You see, of late one particular question has been biting at my heels. How does one shift cultural conscience to allow in the confusion and at times hopelessness of our world? Well, I have come to think that maybe doubt and hope are inextricably linked, maybe even two sides of the same coin. This is also a theological dimension that lurks deep within our souls, a dimension that surely must be explored if we are to see the other side of that coin. What if it is God behind all these doubts and disillusionments? What if this is God’s peculiar way of revealing mystical truths to his peculiar people? It’s as if God uses our disappointments to actually allow us to glimpse hope and so ultimately lead us all to the point of being hopeaholics.
Maybe the reason is that when we doubt. When we have questions, we are humbled – admittedly perhaps even a little pissed off – but moreover we realise that we are small and the mystery of God is much bigger than our finite minds and weak hearts can comprehend. The flip side to this is that when we are sure of things we stop questioning, and actually if truth be told, we become conceited. In my 35 years on this planet I have met very few people who can dovetail ‘knowing it all’ with humility. Ego’s are swelled when we (think) we know it all. Yet we are usually brought to our knees when we recognise and accept our place in the grand scheme of things.
So maybe when we have the kind of conversations much like the one I had this morning, when we feel so lost that we just can’t go on God just might have the space to whisper into our souls.

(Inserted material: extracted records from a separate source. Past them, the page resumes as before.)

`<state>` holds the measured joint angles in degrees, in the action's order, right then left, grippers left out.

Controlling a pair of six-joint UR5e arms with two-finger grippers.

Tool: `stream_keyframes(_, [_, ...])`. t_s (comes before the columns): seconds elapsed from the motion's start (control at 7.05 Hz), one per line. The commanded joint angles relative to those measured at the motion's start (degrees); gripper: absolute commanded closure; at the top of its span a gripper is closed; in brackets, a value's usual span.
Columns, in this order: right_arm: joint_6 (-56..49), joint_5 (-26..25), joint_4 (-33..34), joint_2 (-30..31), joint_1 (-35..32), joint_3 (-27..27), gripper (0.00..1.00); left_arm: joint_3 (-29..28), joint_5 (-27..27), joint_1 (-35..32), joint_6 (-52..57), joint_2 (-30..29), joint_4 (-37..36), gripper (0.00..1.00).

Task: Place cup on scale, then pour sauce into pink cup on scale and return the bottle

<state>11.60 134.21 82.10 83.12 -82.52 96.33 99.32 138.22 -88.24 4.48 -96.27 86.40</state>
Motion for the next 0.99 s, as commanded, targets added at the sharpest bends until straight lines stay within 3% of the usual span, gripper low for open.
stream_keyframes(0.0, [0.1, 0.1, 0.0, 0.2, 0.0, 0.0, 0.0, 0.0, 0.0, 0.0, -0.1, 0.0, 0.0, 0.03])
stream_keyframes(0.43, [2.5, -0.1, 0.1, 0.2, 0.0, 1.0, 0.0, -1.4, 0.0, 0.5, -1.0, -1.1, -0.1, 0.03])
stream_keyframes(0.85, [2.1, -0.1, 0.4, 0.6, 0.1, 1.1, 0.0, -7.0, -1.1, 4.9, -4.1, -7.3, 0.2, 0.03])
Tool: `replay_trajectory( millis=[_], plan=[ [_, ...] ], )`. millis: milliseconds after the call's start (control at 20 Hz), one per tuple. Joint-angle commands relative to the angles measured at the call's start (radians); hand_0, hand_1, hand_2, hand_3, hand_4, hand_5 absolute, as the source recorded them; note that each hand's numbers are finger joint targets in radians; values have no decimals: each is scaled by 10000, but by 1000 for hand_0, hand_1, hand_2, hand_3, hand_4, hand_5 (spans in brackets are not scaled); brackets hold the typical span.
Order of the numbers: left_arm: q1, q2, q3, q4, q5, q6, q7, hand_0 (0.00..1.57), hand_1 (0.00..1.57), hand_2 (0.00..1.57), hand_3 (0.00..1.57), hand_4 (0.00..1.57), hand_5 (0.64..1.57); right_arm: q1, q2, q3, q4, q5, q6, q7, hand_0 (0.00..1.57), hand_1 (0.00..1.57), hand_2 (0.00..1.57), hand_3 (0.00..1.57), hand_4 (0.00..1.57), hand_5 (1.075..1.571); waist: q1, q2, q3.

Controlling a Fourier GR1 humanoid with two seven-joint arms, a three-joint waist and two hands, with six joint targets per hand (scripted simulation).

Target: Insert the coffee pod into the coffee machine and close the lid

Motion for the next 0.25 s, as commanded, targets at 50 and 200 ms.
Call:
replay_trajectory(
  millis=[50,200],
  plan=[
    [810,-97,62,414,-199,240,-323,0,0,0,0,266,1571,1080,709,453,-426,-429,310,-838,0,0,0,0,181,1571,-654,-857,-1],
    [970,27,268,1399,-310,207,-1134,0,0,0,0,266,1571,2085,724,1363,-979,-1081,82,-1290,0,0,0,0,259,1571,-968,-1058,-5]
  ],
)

And maybe that whispering goes something like this prayer of Jen Gray: ‘If I could, I would sneak into your head and sweep out all the crap of your past. I would give your mind a clean room, allowing the company of truth. And the truth is, and always has been; that you are not bad, and that you are not going to hell, and you are enough. You can choose today to beat yourself up or you can choose today to value your being and create some magic. I hope you join me on the magical side.’
God intrigues me. And I wonder if Jesus ever missed the point like I do, I mean, is it a sin to miss the point? Isn’t it part of being human - to get things wrong from time to time - isn’t that how we grow? Winter can seem long, dark and shapeless, but its lack of colour does make spring something so much more indescribable, doesn’t it? As an aside I also wonder if it’s possible that God ever feels lonely...or is that just a human thing?
I do though think about how much I have blamed God for my own poor choices, and I’m sorry about that. Yet I do find it ironic that it has been in those moments when I have known humility most. And here is my real point about missing the point, about doubt and failure – it seems God knows this is the most effective way to transform our character to that of his of her own. (Did you know that in the New Testament Greek - God the Father and God the Son are masculine, but God the Holy Spirit is referred to in the feminine, interesting is it not?)
I talk of missing the point not to criticize, but invite us all to consider ways in which we just might be ‘missing the point’ – to share our journey of rediscovering what it is we’re supposed to be about in following Jesus on this road we call life – and more importantly that we don’t beat ourselves up and psychologically damage our soul because of it. As I finish this column I sense a time of quiet and waiting, the air here in Edinburgh (which is where I was traveling to when I began all this) is cold and tender. So, in the words of artist Michael Leunig, ‘Let it go. Let it out. Let it unravel. Let it free and it can be a path on which to journey’ – the internal gift of doubt.